11/05/2025
La familia es el primer texto que el inconsciente aprende a leer. Allí, entre repeticiones y omisiones, se escribe la gramática del síntoma. Freud nos enseñó que todo neurótico carga con una fidelidad inconsciente al drama originario del clan: sufrimos como se sufre en casa, deseamos lo que nos fue prohibido y callamos lo que nuestros padres no pudieron nombrar. Pero hay sujetos que interrumpen la repetición. Su acto, mal leído por los otros como traición, es en verdad un corte: la fundación de una vida propia.

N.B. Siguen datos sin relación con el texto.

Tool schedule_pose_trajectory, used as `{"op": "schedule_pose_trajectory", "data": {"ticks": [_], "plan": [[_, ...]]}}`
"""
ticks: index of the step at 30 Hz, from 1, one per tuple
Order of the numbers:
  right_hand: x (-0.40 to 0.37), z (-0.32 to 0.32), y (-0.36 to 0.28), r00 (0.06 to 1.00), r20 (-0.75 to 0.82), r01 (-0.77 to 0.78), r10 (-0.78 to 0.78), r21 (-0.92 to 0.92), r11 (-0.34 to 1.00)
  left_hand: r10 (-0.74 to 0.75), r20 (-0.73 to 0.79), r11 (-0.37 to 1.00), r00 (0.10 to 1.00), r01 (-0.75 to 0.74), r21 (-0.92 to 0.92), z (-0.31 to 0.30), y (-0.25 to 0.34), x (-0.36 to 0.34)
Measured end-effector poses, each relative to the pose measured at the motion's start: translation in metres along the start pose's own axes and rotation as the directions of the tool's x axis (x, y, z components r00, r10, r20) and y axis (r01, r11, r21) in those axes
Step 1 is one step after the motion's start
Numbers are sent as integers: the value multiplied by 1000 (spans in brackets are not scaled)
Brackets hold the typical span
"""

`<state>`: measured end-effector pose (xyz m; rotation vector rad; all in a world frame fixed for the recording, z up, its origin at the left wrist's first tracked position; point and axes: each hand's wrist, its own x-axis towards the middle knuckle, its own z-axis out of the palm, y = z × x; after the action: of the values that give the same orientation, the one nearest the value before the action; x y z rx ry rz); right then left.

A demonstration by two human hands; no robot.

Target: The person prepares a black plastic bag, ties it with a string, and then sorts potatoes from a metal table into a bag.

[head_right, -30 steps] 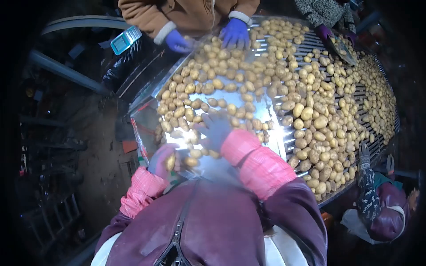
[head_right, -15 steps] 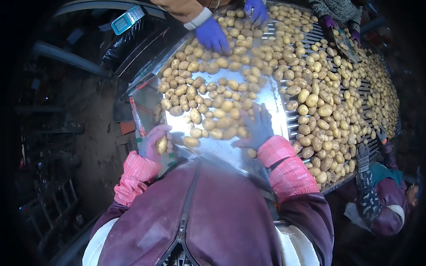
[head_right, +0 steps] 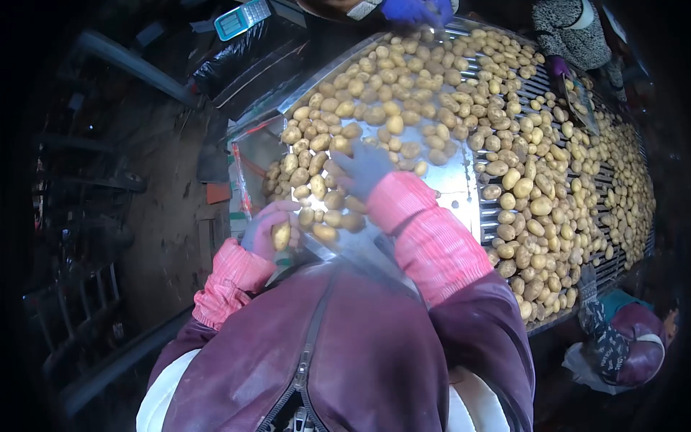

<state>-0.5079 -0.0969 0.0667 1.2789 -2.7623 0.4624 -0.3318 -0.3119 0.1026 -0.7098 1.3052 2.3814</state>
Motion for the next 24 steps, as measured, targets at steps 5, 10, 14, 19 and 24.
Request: {"op": "schedule_pose_trajectory", "data": {"ticks": [5, 10, 14, 19, 24], "plan": [[10, 15, 6, 993, 80, -89, 81, 106, 990, -1, 33, 997, 999, 4, -74, -1, -1, 1], [1, -20, -6, 988, -47, -121, 145, 335, 934, 308, 91, 878, 947, -320, 356, 27, 4, -4], [-28, -68, -16, 979, -3, -124, 202, 783, 610, -24, 306, 928, 952, 135, -348, 25, 10, 11], [-144, -63, 19, 916, 271, -330, 296, 89, 940, -69, 304, 886, 950, 199, -419, 9, 6, -2], [-171, -45, -7, 804, 397, -499, 442, 46, 865, -68, 195, 897, 978, 145, -417, -18, -1, -3]]}}
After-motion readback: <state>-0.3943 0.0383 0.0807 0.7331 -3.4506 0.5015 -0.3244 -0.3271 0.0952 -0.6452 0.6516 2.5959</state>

Romper con la familia no significa odiarla, sino desobedecer el mandato invisible que exige padecer para pertenecer. En ese gesto, que parece ruptura, opera en realidad el más alto acto de amor: no perpetuar la herida. El dolor deja de ser destino para convertirse en materia de análisis. El yo ya no se diluye en el nosotros. Y eso es un acto ético.

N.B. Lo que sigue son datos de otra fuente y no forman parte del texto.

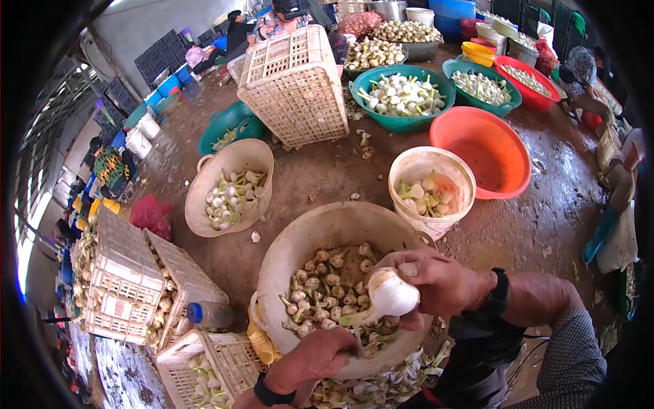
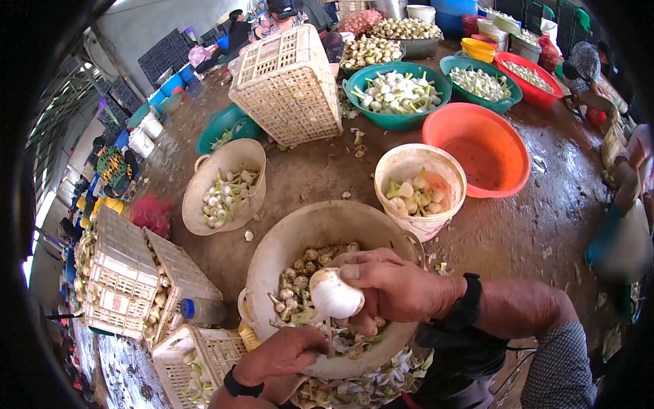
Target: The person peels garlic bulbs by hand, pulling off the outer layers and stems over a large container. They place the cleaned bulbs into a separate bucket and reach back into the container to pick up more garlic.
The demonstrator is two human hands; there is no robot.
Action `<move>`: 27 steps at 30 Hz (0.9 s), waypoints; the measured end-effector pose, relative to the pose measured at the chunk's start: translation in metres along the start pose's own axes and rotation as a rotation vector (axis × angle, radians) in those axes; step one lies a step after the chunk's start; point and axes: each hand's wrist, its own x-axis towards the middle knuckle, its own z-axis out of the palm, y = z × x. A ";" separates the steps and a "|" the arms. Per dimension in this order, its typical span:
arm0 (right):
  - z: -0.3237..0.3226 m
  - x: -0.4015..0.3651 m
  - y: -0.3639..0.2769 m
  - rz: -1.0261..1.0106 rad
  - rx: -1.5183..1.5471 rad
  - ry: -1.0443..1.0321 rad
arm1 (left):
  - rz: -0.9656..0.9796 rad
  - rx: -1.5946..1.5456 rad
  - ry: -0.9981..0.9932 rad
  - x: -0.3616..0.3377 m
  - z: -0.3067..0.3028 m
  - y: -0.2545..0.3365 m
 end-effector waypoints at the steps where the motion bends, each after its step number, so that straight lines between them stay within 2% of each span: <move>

El estoico diría que hay cosas que no dependen de nosotros: la historia que nos precede, los traumas que nos marcan. Pero también diría que sí depende de nosotros cómo responder. Al dejar de ser esclavos del pathos heredado, comenzamos a vivir con virtud. La serenidad, para el estoico, no es insensibilidad, sino gobierno de uno mismo. Y el psicoanálisis, como la filosofía, nos recuerda que el mayor acto de libertad es dejar de repetir lo que nos hizo sufrir.
Entonces no es huida. Es emancipación. No es egoísmo. Es ética del deseo. No es traición. Es lucidez.
Hay quienes cierran la puerta para castigar. Otros la dejan abierta para invitar al futuro.